I Can’t Take It Anymore!

Like just about everyone else on the planet, The Godfather is on my top-ten best-movies-of-all-time list. So, when PP recommended The Offer, a docudrama series about the making of Francis Ford Coppola’s masterpiece, I checked it out.

By the end of episode one, I was hooked. I binge-watched another four the following night, staying up till the wee hours. So far, so good. I’ve learned something new with every episode. The intellectual and emotional return on the 4.5 hours I’ve invested in this series has been positive. But I am getting anxious. The producers need to finish it up in another two or three episodes. If they drag it out, I’ll be disappointed. And they probably will. It’s scheduled for another five.

Welcome to the world of crack TV – where you can while away the rest of your life in the mire of episodic programming. It’s a grim world where denizens huddle, droopy-eyed, in front of the screen, hoping to feel once again the rush they got from that first bit of tense and brilliant storytelling, only to be lulled into a never-ending stream of brain-wrenching plot twists, mandatory cliff hangers, and inevitable shark jumping.

Example: The Man in the High Castle, a 2015 four-season, 40-episode drama depicting “what the world would be like if the Japanese and Germans had won WWII.”

The Man in the High Castle is based on a book of the same title by Philip K. Dick. A big fan of Blade Runner (based on Dick’s Do Androids Dream of Electric Sheep?), I gave the series a look.

The first episode was great. The next several almost as good. And then each one that followed was weaker than the one before.

And yet, against my better judgment, I watched 32 episodes before I quit. That was a total investment of about 27.2 hours (at 51 minutes per episode.)

Instead, I could have written 15 blog posts, two chapters of a book, or critiqued a half-dozen marketing campaigns. What a waste of precious time!

This TV format – attenuated episodic dramas – is a problem. And it’s not just with dramas. It’s with documentaries, as well. (I don’t want to think about the time I’ve wasted watching never-ending docudramas about serial killers. I’ve learned only one thing from them: They all act like “perfectly normal people” when they are not murdering, dissecting, and eating their victims.)

The billion-dollar streaming services that produce these omnipresent series know what they are doing. Their revenues correlate to consumption. The more hours of eyeballing (however glassy) they get, the more money they make. So, they use every trick they have to make these series addictive. Begin with a bit of tasty bait. Set the hook deeply. Then keep tugging on the line as long as it holds.
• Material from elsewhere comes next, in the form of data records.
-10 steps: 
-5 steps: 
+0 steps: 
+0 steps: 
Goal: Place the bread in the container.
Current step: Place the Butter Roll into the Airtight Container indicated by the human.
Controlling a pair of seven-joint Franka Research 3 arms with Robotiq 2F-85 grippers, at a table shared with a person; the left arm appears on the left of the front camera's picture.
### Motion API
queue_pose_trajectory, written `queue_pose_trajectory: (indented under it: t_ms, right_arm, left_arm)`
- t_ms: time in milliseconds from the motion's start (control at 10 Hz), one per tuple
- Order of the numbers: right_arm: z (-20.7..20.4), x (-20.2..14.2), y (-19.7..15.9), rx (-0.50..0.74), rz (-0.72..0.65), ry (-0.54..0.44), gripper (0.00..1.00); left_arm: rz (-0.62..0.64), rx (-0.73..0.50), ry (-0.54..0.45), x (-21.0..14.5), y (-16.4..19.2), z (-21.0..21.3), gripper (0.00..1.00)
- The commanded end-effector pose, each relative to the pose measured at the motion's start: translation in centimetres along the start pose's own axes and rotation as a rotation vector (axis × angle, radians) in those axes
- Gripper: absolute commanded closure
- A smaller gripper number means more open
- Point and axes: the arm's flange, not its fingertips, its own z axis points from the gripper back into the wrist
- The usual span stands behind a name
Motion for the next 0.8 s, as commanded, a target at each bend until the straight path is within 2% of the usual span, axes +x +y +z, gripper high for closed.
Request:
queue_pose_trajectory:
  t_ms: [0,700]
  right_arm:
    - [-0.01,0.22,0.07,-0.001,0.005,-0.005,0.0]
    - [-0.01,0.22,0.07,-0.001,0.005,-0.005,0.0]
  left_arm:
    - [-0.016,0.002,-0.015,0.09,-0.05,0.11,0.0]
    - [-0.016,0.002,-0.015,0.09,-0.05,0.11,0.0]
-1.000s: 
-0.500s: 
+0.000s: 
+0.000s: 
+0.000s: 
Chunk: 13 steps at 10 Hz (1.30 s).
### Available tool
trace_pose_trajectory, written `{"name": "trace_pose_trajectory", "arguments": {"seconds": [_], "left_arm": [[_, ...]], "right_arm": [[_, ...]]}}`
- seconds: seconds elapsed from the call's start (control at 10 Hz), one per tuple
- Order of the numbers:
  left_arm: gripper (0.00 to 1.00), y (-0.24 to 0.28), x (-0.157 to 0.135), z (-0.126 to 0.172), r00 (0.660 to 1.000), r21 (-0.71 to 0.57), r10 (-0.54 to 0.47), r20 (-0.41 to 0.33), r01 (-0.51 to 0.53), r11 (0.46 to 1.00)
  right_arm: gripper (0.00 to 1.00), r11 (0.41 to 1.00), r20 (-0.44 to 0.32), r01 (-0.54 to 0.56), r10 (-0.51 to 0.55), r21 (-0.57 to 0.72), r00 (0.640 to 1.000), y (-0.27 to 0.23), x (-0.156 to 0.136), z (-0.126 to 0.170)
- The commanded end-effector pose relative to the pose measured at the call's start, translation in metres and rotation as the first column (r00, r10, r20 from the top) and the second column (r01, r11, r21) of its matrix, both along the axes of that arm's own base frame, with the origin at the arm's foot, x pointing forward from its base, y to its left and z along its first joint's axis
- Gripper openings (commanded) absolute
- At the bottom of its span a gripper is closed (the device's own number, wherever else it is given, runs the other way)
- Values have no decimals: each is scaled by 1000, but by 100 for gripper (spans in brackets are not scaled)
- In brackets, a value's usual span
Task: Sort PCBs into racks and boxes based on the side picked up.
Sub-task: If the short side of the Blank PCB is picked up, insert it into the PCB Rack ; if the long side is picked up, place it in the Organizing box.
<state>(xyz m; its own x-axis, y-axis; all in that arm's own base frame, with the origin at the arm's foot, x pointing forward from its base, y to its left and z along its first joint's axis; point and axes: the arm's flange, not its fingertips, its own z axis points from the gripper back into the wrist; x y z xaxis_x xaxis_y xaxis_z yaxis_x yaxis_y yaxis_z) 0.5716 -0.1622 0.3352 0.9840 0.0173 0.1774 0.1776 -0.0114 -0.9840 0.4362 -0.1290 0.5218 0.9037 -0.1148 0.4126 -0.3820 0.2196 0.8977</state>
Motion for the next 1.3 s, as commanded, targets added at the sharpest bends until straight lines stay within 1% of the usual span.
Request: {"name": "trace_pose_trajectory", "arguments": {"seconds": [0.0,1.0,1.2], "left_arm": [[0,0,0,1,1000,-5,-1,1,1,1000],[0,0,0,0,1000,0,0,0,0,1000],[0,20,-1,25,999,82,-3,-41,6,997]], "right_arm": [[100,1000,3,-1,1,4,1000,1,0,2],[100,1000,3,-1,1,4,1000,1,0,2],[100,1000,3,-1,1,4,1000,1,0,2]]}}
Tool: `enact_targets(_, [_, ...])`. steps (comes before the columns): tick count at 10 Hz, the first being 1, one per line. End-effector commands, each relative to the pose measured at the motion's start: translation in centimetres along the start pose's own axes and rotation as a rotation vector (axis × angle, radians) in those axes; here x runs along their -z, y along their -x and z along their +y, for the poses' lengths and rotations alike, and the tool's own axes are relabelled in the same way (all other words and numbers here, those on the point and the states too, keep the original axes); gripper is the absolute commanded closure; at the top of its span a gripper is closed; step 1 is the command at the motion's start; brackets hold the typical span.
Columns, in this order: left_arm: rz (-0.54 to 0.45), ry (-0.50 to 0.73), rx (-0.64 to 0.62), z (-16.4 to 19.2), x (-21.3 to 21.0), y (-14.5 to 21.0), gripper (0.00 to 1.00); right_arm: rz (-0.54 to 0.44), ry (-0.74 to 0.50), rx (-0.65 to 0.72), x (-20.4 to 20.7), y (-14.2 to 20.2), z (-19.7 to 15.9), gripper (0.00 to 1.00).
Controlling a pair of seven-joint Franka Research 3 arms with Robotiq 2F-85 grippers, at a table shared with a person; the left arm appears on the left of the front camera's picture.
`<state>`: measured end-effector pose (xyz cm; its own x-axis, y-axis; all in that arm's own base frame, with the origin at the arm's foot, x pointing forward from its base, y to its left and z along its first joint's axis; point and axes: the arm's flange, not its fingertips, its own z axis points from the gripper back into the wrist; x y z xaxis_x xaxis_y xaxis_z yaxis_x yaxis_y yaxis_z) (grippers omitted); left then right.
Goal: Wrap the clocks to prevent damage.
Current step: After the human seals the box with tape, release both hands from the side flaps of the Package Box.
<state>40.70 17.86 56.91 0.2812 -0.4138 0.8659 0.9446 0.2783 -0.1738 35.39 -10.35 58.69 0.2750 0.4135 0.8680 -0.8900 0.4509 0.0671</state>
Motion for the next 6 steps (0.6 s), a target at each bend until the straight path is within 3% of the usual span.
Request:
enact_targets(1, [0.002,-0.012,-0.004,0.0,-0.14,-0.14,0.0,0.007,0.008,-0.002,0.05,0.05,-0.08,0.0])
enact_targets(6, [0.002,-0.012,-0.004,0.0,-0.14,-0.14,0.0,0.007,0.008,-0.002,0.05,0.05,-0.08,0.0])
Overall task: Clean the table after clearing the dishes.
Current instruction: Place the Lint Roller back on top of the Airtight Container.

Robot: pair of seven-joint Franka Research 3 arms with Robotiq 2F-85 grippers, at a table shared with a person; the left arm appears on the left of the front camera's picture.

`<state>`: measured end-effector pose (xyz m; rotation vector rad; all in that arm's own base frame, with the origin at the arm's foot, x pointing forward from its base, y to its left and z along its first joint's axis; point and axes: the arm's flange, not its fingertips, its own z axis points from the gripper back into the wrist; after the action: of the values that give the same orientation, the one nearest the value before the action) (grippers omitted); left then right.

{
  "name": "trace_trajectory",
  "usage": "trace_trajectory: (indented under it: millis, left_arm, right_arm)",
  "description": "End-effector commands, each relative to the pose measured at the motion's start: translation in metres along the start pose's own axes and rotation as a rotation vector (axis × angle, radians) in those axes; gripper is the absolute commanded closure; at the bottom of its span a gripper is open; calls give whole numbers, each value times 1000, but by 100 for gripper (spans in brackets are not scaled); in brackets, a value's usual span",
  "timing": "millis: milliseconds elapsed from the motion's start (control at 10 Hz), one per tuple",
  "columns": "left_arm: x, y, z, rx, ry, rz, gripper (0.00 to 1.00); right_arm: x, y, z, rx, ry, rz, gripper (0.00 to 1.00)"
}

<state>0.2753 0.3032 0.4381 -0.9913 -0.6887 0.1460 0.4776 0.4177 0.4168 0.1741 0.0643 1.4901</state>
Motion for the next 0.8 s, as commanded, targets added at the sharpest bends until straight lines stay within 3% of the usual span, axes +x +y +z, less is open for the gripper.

Here’s the problem: I’m a busy person. I don’t want to spend a vast percentage of the hours I’ve got left in this mira mundi on this kind of ever-less-stimulating stuff. So, I’ve made a promise to myself to desist from watching these attenuated, episodic shows. I’m going to watch movies instead.

 

Example: I watched Steven Spielberg’s Lincoln last week. At 2.5 hours, it’s a longish movie. And not a great one. But it recounts a very interesting period of the Civil War, chock-full of fascinating facts. It features superb performances by the likes of Daniel Day-Lewis and Sally Field. I am, therefore, quite happy with the 150 minutes I invested in watching it. Overall, a positive ROI on my time.

So, that’s why, starting today, I’m going to be restricting my TV time to movies and some very limited (eight episodes or less, I’m thinking) series. That’s the plan.

Note and Disclaimer: I don’t feel this way about situation comedies, such as Curb Your Enthusiasm or Friends. (See the Feb. 18 issue.) They are a different kettle of fish. They are not made to be addictive. They aren’t episodic. Each show, like a movie, is an entity unto itself. You can watch them in the order they were made, or just drop in and out when you have the itch. When I need a lift, I can rely on them to deliver – 30 to 60 minutes at a time.